* _Prompt_
Your answer should show every line of the material below that includes "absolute".

* _Material provided_
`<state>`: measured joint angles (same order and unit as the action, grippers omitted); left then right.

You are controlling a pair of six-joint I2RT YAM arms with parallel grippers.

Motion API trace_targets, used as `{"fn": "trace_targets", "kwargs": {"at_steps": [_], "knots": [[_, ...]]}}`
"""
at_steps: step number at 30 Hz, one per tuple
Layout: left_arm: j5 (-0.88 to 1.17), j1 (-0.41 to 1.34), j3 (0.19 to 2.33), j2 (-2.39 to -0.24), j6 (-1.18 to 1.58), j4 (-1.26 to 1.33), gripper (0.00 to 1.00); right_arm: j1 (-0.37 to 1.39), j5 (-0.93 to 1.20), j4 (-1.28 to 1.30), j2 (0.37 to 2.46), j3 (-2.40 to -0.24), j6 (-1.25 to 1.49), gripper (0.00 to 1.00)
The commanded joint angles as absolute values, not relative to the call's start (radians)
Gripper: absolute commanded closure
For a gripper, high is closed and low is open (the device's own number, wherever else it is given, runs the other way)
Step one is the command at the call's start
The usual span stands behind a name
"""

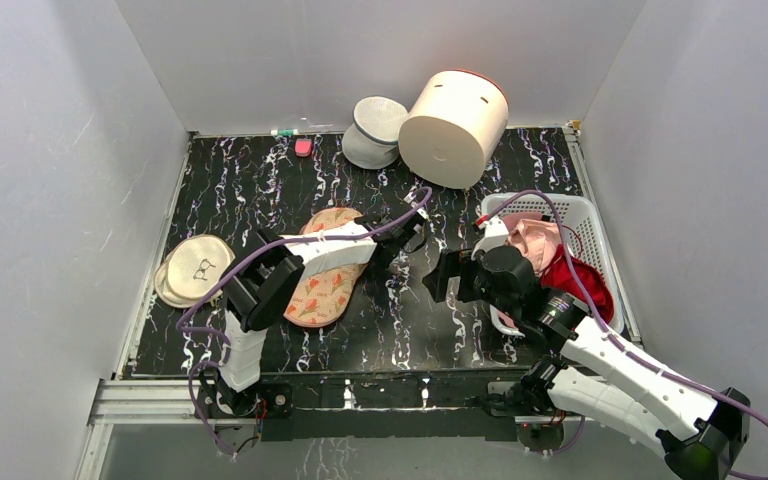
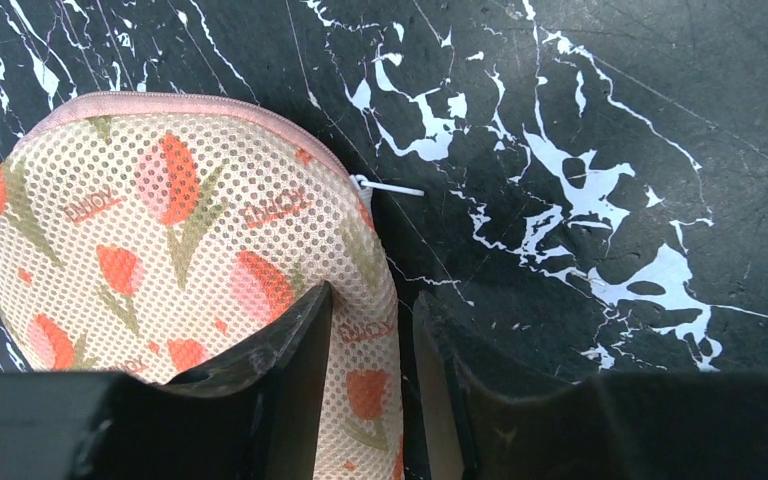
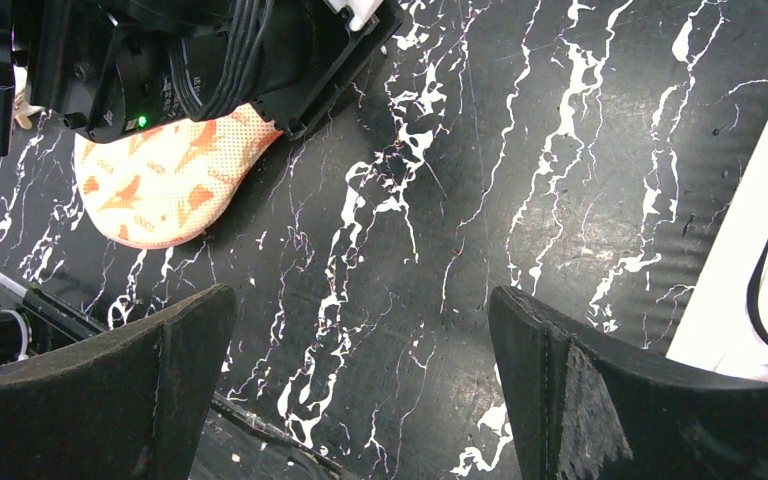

* _Written answer_
The commanded joint angles as absolute values, not relative to the call's start (radians)
Gripper: absolute commanded closure

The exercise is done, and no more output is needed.